# TASK GOAL
How many lines in the data below contain the string "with"? State that number only.

Records excerpted from a collection:
⁂

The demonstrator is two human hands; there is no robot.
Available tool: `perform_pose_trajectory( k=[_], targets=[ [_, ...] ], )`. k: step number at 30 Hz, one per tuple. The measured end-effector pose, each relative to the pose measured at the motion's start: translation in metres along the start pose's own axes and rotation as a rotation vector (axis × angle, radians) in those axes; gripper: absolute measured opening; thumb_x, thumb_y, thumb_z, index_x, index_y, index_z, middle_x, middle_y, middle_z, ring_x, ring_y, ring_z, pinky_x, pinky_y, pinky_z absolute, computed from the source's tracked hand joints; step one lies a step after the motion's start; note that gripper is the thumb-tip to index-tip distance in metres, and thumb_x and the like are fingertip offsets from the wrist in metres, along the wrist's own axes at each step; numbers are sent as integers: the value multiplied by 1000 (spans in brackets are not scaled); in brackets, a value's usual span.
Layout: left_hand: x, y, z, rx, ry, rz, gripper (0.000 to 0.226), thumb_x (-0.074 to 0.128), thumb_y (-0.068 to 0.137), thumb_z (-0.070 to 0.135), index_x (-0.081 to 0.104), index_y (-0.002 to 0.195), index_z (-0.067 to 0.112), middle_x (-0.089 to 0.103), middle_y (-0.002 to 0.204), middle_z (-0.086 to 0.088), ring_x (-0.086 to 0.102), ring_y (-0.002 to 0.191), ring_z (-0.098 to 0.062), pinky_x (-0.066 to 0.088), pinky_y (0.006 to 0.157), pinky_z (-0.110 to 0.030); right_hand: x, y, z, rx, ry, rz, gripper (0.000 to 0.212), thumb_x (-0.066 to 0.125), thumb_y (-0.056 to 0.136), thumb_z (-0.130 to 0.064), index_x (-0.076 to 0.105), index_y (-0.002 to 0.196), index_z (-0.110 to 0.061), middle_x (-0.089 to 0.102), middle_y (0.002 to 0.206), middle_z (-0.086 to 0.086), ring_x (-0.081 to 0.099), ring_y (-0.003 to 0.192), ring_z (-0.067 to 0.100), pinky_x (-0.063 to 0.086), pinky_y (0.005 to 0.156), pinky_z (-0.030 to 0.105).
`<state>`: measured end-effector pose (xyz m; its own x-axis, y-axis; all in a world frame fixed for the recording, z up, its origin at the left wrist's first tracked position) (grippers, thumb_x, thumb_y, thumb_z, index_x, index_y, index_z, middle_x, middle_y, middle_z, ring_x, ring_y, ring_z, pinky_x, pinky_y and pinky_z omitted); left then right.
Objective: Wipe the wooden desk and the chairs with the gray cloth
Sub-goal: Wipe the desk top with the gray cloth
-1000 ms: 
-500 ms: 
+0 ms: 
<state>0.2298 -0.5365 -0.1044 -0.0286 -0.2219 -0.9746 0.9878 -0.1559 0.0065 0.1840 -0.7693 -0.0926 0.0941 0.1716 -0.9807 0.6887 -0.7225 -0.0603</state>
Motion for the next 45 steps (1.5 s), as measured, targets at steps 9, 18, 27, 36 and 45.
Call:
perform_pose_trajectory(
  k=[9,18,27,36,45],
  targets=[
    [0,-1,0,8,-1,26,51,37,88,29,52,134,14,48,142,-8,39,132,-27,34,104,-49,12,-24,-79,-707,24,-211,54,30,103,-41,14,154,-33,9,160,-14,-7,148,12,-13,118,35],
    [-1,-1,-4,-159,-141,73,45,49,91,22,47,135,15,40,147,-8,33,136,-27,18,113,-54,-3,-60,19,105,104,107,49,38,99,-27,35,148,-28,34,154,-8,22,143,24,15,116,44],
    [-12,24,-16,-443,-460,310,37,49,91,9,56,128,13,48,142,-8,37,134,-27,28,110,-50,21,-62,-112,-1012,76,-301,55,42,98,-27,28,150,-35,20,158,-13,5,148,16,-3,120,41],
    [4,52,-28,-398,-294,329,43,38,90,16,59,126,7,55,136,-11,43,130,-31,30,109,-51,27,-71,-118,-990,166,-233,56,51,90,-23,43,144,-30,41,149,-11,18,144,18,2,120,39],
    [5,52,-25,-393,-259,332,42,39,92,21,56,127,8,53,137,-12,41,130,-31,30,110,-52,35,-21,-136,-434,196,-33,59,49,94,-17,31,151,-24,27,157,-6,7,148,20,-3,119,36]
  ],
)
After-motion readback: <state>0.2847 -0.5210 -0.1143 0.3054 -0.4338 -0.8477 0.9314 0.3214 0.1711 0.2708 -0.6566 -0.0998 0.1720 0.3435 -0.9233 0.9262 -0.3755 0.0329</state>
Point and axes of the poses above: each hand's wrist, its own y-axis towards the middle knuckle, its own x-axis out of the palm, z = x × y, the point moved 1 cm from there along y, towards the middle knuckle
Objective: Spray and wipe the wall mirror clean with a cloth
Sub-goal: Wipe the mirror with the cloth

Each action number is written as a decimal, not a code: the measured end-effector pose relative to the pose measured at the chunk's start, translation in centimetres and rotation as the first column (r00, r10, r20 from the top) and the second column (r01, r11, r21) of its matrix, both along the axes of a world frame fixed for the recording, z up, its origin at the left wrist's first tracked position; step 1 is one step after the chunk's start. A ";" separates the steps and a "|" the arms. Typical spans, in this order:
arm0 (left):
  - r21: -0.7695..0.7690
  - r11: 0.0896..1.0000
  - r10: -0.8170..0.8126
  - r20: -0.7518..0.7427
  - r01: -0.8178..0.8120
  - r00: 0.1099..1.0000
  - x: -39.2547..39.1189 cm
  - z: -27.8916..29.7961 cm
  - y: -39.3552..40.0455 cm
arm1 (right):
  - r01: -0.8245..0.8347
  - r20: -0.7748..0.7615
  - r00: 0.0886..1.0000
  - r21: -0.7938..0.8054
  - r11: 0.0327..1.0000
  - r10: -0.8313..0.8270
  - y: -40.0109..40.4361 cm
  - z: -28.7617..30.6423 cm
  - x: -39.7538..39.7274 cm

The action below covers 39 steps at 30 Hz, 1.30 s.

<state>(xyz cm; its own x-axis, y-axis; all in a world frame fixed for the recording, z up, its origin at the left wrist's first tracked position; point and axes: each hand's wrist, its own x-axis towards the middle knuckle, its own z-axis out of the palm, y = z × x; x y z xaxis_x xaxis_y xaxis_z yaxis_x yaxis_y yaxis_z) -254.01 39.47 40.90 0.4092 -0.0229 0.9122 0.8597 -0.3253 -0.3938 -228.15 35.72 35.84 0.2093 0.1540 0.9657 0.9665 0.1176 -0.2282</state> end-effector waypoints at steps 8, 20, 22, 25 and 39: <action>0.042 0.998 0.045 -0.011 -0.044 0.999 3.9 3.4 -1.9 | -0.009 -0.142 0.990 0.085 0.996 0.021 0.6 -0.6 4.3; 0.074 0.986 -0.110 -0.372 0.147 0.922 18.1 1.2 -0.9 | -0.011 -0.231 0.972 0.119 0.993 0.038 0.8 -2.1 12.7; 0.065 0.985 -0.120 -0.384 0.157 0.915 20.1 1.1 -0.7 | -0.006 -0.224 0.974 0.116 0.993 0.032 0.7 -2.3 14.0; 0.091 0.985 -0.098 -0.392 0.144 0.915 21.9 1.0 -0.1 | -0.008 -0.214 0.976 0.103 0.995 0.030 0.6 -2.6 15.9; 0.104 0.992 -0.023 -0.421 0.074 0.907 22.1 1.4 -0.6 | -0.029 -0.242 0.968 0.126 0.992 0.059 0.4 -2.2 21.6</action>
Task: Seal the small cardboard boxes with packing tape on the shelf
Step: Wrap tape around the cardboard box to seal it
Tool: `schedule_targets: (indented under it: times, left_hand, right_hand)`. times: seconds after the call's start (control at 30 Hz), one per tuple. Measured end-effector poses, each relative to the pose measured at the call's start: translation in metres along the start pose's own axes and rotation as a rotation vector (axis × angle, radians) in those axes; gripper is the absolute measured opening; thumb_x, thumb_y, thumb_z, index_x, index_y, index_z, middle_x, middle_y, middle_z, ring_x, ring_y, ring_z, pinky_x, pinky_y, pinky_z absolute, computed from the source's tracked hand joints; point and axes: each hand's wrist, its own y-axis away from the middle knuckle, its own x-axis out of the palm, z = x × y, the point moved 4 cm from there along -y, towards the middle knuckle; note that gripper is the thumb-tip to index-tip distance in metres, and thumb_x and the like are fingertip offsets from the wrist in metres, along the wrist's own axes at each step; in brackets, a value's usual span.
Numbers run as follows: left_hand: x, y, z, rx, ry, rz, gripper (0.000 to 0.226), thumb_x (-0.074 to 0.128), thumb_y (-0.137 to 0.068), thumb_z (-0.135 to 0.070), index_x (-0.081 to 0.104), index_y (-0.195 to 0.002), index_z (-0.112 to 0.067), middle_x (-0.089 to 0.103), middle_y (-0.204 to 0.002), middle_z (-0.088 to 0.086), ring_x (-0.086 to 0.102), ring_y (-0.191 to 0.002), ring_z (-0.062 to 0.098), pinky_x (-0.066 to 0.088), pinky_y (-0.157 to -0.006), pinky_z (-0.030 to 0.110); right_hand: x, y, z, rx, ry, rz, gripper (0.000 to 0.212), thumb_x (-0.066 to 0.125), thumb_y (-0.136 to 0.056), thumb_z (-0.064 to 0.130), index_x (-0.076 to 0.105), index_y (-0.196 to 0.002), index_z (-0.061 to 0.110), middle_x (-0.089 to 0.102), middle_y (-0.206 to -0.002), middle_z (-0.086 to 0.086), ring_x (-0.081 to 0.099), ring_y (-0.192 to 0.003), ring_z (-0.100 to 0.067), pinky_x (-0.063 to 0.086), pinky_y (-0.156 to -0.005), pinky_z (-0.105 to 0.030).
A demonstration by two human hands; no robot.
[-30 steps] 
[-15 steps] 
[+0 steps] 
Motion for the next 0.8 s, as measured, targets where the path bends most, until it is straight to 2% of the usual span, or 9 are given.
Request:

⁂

# SOLUTION
5